MÃE
Tita
14.04.10
Uma estrada. É no que penso. Porque faço uma observação mental da vida. Da minha, no caso. Noto que tendo sempre a fazer este paralelo. Viver é fazer um percursos. Podia falar em caminho. Mas não. Digo estrada. Os caminhos por onde literalmente corri na minha infância eram um tanto curtos e iam dar sempre ao mesmo lado. Perto de casa, em sentido lato.
Disse estrada, mas são estradas. Porque existem várias. Não podemos passá-las todas. Só potencialmente. Evidentemente, os sinais que lá estão postos não são tão esclarecedores como os sinais de trânsito. Daí as duvidas perto das encruzilhadas, cruzamentos ou meras bifurcações. Mas o problema coloca-se antes. Coloca-se no fim. Qual é o fim? Sim para onde queremos ir? A A1 Norte vai de Lisboa ao Porto. E entre Lisboa e o Porto existem várias saídas que podem ser utilizadas para chegar a outras localidades. Não é muito difícil chegar ao destino neste plano das coisas.
Mas e o outro? Penso em estrada, penso em vida. Não digo estradas para não dizer vidas. Parece absurdo falar no plural quando a questão é singular. Por outro lado, é, antes pelo contrário, certo que sempre se pode ter várias vidas. Se entendermos que determinadas experiências valem, cada uma por si, uma vida. Mas ainda assim, são experiências de vida dentro da vida que é só uma. Com certeza. Estradas, vida. Assim é que deverá estar certo. Apenas não existe concordância gramatical. Talvez me sinta incomodada com isso. Dou muitas vezes por mim indecorosamente incomodada com minudências deste estilo. Parece que não tenho mais nada para fazer.
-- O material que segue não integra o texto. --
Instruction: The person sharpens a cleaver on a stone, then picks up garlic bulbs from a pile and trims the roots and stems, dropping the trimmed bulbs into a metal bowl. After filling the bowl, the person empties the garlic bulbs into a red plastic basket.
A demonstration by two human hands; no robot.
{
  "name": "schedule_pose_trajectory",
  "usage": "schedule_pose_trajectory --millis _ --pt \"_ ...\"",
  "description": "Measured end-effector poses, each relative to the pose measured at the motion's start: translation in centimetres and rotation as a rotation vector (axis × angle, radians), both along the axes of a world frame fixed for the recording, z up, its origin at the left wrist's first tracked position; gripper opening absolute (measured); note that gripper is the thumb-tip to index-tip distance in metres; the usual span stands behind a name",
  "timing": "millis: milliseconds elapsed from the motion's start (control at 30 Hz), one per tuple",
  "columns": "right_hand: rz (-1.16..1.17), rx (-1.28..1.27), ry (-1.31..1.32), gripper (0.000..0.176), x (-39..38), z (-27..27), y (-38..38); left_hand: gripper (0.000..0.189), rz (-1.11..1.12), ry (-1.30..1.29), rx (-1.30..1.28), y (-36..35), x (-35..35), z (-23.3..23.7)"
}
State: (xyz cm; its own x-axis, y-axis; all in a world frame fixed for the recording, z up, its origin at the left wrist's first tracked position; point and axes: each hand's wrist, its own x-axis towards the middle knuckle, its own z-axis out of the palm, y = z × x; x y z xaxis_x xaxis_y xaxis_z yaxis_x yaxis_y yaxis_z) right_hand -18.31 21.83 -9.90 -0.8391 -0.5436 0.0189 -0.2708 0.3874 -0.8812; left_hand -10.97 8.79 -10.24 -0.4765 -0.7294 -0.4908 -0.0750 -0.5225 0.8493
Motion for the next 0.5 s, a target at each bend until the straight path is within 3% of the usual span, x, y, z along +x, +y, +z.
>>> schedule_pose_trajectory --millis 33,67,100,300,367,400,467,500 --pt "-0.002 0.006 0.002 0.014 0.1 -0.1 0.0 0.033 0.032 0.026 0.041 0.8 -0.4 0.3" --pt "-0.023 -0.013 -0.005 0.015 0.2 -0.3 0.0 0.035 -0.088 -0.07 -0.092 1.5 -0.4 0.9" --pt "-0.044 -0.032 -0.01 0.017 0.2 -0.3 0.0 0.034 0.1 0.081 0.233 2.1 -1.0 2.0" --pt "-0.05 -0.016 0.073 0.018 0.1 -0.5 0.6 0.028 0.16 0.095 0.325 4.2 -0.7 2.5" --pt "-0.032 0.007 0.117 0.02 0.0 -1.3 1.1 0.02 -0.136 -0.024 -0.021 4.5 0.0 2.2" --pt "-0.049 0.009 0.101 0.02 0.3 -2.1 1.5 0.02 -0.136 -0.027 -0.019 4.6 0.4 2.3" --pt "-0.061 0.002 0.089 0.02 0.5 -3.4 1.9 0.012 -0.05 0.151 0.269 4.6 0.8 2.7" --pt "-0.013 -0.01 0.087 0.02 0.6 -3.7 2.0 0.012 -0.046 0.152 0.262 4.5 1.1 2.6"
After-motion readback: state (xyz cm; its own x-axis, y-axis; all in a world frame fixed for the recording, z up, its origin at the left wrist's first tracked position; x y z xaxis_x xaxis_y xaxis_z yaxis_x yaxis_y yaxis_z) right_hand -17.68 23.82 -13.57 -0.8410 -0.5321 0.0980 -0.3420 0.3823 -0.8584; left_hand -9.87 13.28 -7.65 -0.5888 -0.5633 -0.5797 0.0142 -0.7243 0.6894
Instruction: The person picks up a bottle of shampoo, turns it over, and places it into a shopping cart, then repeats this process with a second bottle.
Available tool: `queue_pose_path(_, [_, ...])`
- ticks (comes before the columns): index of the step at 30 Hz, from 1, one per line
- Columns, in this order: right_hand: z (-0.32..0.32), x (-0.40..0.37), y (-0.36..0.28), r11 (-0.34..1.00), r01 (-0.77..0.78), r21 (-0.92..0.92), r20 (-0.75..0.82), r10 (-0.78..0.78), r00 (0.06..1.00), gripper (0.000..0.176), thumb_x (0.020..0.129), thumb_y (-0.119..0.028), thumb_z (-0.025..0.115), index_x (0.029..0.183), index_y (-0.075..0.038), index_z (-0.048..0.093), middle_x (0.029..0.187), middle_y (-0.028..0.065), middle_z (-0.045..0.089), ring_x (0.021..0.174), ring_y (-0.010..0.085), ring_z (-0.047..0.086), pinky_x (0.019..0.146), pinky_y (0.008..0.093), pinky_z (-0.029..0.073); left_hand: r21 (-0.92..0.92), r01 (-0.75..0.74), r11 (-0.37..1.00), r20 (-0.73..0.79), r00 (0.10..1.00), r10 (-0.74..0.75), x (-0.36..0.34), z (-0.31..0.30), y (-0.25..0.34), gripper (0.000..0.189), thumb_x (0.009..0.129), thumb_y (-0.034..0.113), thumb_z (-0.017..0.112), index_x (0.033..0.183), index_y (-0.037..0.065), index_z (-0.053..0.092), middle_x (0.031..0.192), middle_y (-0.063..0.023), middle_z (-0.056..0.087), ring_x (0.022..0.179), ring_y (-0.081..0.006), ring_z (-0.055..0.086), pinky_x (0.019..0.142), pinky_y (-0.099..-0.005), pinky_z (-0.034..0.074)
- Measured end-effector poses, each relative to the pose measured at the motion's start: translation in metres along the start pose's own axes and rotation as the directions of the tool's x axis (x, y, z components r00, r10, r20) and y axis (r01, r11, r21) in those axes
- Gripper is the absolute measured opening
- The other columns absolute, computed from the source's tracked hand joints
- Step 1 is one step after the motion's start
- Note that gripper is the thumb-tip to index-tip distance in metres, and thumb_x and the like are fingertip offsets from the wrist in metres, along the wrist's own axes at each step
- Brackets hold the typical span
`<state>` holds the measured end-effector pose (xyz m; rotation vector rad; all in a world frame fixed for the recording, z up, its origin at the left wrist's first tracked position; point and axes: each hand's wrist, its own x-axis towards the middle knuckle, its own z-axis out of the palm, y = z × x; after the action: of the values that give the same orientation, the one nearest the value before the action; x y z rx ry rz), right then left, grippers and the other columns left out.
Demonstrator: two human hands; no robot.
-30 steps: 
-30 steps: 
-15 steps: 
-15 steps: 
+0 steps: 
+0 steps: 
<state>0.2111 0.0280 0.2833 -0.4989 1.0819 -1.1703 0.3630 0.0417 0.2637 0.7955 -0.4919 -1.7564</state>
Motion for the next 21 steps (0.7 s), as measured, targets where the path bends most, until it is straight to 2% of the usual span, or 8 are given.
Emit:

Creio que uma pessoa não tem mais nada para fazer. Isto pode suceder mesmo a meio de uma estrada plana e sem desvios. Uma pessoa pode não ter mais nada para fazer. Assim, senta-se no alcatrão e distrai-se a pensar em nada de muito útil. Há momentos em que qualquer coisa que seja util não tem utilidade nenhuma. Por outro lado, não é perigoso estar no meio da estrada. Não se ouve um carro. Talvez o trânsito já tenha sido desviado dali há muito tempo. É por isso que talvez fosse boa ideia tomar em consideração os pontos de vista dos outros. Talvez. Mas isso apenas é possível para quem é possível. Para quem não é, resta fingir para não ser incomodado. E seguir discretamente por outro caminho. Que é evidentemente uma estrada. Por ser mais longa. Uma estrada longa dá-nos a ilusão de que não vamos acabar perto de casa. Quase que concluo que é, de facto, uma mera ilusão. Eventualmente, o nosso destino é sempre, e em qualquer caso, um regresso a casa. Disse o nosso. Mas falo do meu. Não tenho autoridade para falar sobre o que realmente importa da vida dos outros. Disse nosso apenas porque estava a tentar integrar-me.
Gostava muito, ou melhor precisava absolutamente, que a minha mãe fosse uma mulher adulta. Não é fácil pedir, sem dizer, amor a alguém que nos faz tudo em troca de protecção. Um dia vou adoptar uma criança, e este cenário vai repetir-se. Um dia vou buscar o meu cão (que não será o mesmo,mas um idêntico), e este cenário vai repetir-se. Noto que todos os cenários da vida se repetem quanto ao seu essencial. Deve ser porque os troços de uma estrada são basicamente iguais em qualquer parte dela. Talvez seja muito mais importante dar amor, sem esperar afecto. Porque ele vem da mãe, da criança e do cão. Os verdadeiramente desprotegidos sabem retribuir amor. E, nesse processo, são capazes de algo absolutamente mágico: dão muito mais amor do que aquele que recebem.